#### [Exercise requirements]
Every line below should be copied exactly; drop the pictures.

#### [Dataset section]
>>>>

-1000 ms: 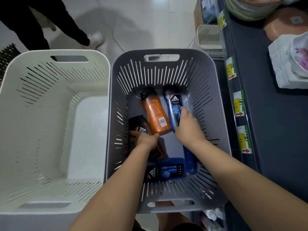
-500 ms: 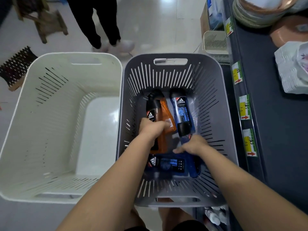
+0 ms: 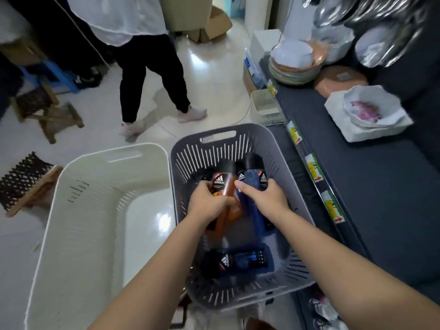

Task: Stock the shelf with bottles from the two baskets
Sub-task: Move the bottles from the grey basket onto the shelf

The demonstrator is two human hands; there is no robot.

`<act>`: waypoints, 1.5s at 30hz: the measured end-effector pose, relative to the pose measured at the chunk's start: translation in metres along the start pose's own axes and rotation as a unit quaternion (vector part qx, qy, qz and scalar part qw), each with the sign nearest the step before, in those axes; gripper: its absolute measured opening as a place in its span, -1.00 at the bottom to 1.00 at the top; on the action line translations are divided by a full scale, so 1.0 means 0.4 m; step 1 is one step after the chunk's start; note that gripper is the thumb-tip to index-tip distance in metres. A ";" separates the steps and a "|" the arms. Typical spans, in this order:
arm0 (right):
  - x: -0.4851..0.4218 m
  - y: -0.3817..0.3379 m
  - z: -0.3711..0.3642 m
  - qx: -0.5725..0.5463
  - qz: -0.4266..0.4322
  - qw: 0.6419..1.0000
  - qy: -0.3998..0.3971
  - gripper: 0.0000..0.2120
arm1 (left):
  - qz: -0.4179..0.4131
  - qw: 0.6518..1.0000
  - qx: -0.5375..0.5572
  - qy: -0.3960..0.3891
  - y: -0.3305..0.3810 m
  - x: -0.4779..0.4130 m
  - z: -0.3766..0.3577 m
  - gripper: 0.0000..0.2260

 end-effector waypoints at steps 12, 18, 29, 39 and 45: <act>0.353 -0.112 0.220 -0.135 0.086 0.946 0.283 -0.23 | -0.295 0.955 -0.002 -0.017 0.250 0.213 0.090 -0.59; 0.637 -0.064 0.350 -0.144 0.119 0.892 0.412 -0.54 | -0.428 0.891 -0.035 -0.146 0.345 0.454 -0.010 -0.63; 1.157 0.113 0.601 -0.133 0.084 0.754 0.637 -0.53 | -0.558 0.743 -0.065 -0.365 0.390 0.989 -0.266 -0.59; 1.440 0.293 0.794 -0.175 0.067 0.648 0.738 -0.44 | -0.583 0.712 -0.050 -0.389 0.437 1.270 -0.474 -0.55; 1.458 0.373 0.911 -0.182 0.088 0.644 0.738 -0.42 | -0.645 0.703 -0.190 -0.231 0.504 1.342 -0.616 -0.49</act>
Point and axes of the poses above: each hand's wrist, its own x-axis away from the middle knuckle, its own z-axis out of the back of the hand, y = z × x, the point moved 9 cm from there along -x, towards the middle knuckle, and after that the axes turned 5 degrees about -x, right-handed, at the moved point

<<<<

#### [Written reply]
-1000 ms: 
-500 ms: 
+0 ms: 

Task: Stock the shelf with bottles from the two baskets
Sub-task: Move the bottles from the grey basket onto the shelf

The demonstrator is two human hands; there is no robot.

`<act>`: waypoints, 1.5s at 30hz: the measured end-effector pose, relative to the pose measured at the chunk's start: translation in metres along the start pose's own axes and rotation as a unit quaternion (vector part qx, qy, qz and scalar part qw), each with the sign nearest the step before, in those axes; gripper: its absolute measured opening as a place in its span, -1.00 at the bottom to 1.00 at the top; on the action line translations are divided by a full scale, so 1.0 means 0.4 m; step 1 is one step after the chunk's start; note that gripper is the thumb-tip to index-tip distance in metres. A ";" separates the steps and a "|" the arms. Typical spans, in this order:
arm0 (right):
  - x: -0.4851..0.4218 m
  - y: -0.3817..0.3379 m
  - z: -0.3711..0.3642 m
  - qx: -0.5725..0.5463
  - qz: -0.4266..0.4322
  - qw: 0.6419..1.0000
  - qy: -0.3998..0.3971
  - gripper: 0.0000..0.2120
arm1 (left):
  - qz: -0.4179..0.4131
  - qw: 0.6518..1.0000
  - qx: -0.5375..0.5572
  - qy: -0.3960..0.3891
  - y: -0.3305..0.3810 m
  - x: -0.4779..0.4130 m
  - z: -0.3766..0.3577 m
  - gripper: 0.0000..0.2260

 end-effector waypoints at steps 12, 18, 29, 39 and 45: <act>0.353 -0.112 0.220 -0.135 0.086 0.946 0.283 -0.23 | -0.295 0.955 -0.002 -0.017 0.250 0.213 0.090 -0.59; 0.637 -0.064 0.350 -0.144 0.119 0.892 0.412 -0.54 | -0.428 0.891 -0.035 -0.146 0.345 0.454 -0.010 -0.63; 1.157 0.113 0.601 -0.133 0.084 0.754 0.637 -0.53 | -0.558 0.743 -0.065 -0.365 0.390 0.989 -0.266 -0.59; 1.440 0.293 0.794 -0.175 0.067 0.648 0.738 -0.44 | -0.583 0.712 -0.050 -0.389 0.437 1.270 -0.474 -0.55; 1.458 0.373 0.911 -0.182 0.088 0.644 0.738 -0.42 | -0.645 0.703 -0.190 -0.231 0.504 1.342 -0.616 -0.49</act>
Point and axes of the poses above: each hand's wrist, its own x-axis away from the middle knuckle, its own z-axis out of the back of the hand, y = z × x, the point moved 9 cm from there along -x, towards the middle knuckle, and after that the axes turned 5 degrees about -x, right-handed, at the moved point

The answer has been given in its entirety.